En el camino principal, bajo el resplandor rojo del crepúsculo, una figura oscura avanzaba lentamente. Era un hombre de apariencia casi humana, pero algo en él estaba fuera de lugar: su piel pálida, sus ojos negros como la noche y las espadas en su espalda, cuyas hojas parecían absorber la luz del entorno. Su caminar era solemne, pero cada paso parecía resonar en el aire como un golpe de tambor fúnebre.
Ethel permaneció quieta, paralizada por el miedo, mientras el extraño se detenía en medio de la aldea. Se inclinó hacia uno de los cuerpos, susurrando palabras inaudibles, y entonces, para el horror de la niña, el cadáver comenzó a moverse. Uno tras otro, los muertos se levantaban, sus movimientos torpes y carentes de voluntad propia. El Ángel de la Muerte los miraba con la misma indiferencia que un escultor contempla una estatua inacabada.
Ethel sabía que debía correr, pero su cuerpo no respondía. La figura finalmente giró su rostro hacia ella, y por un instante, sus ojos negros parecieron atravesarla. Sin embargo, no se movió hacia ella ni levantó su arma. Simplemente la observó en silencio, como si evaluara su insignificancia. Luego, volvió la vista hacia el horizonte y continuó su marcha, seguido por los muertos que lo acompañaban como un cortejo fúnebre.
La niña permaneció inmóvil hasta que la figura desapareció en la distancia. Durante años, intentó contarle a los adultos lo que había visto, pero nadie le creyó. Algunos decían que era producto del trauma, otros que era una historia inventada para llamar la atención. Sin embargo, cuando fue encontrada años después una marca quemada en el suelo del camino principal de la aldea —una especie de símbolo extraño, que nadie supo interpretar—, algunos comenzaron a preguntarse si la anciana Ethel había dicho la verdad.
Actualidad...
Joshua tragó saliva.
—¿Y tú?—
Ethel dejó escapar un suspiro largo.
—Me vio. Giró su cabeza hacia mí, y esos ojos negros parecían atravesarme. Pensé que me mataría, pero no lo hizo. Me dejó vivir.—
Joshua frunció el ceño, confundido.
—¿Por qué?—
La anciana lo miró directamente a los ojos.

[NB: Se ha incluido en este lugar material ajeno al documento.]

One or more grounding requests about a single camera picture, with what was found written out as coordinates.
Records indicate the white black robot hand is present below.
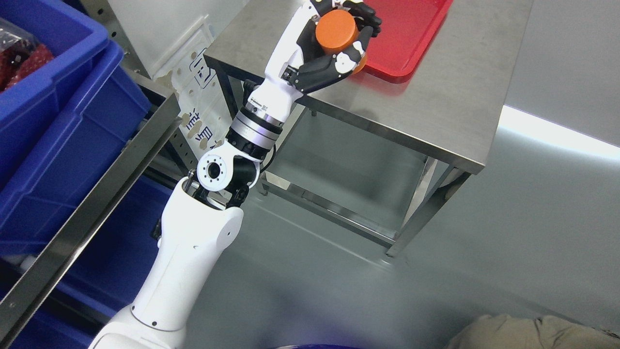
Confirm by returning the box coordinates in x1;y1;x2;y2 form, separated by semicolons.
240;0;382;127

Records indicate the orange cylindrical capacitor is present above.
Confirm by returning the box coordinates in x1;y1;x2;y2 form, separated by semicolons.
315;9;359;56

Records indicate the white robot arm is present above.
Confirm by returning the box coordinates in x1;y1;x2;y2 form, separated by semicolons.
90;107;286;349

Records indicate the stainless steel desk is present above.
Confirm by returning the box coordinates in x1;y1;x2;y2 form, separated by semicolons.
203;0;534;257

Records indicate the steel shelf rack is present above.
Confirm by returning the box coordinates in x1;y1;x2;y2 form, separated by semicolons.
1;0;180;349

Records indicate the white floor sign board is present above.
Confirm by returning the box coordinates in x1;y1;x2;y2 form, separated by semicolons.
155;17;231;165

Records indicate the red plastic tray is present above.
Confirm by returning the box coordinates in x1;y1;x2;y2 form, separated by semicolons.
362;0;452;84

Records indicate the blue bin top left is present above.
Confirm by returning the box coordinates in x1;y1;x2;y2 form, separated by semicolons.
0;0;151;255

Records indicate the blue bin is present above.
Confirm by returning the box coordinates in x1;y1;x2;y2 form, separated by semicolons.
0;0;151;255
11;176;172;349

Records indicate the bag of red parts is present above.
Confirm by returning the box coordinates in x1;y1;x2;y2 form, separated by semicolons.
0;18;55;93

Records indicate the blue lower bin left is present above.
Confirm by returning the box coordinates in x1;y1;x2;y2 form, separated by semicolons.
11;176;172;349

—Eso es lo que he preguntado toda mi vida. Tal vez vio algo en mí, o tal vez simplemente no valía la pena. Nunca lo sabré.—
El silencio se apoderó de la cabaña. Solo el crujir del fuego rompía la quietud.
—Dicen —continuó Ethel tras un momento— que el Ángel de la Muerte no muestra piedad. Que su propósito es más grande que la comprensión de los mortales. Pero yo sé una cosa: si lo ves, no hables, no te muevas y, sobre todo, no lo sigas.—
Joshua permaneció pensativo.
—¿Crees que sigue ahí afuera?—
La anciana sonrió con tristeza.
—Oh, muchacho. No se trata de creer. Él nunca se fue.—
Esa noche, cuando Joshua dejó la cabaña, miró el horizonte con otros ojos. Las palabras de Ethel resonaban en su mente. Y mientras caminaba por el camino principal, bajo la luz de la luna, sintió un escalofrío, como si algo lo observara desde las sombras.
"Si ves un hombre de ojos de sombra,
cuyas espadas la luz devoran,
no llames su nombre, no busques su andar,
su paso es la muerte, su juicio es final.
No lo enfrentes, pues nadie lo vence,
su frío silencio el alma estremece.
Y nunca lo sigas, pues su senda es gris,
donde pisa, la vida deja de existir.
El Ángel oscuro no da compasión,
su mirada es condena, su voz es prisión.
Mas, quizá, en su sombra, su piedad despierte,
solo cuando él lo elija... el Ángel de la Muerte."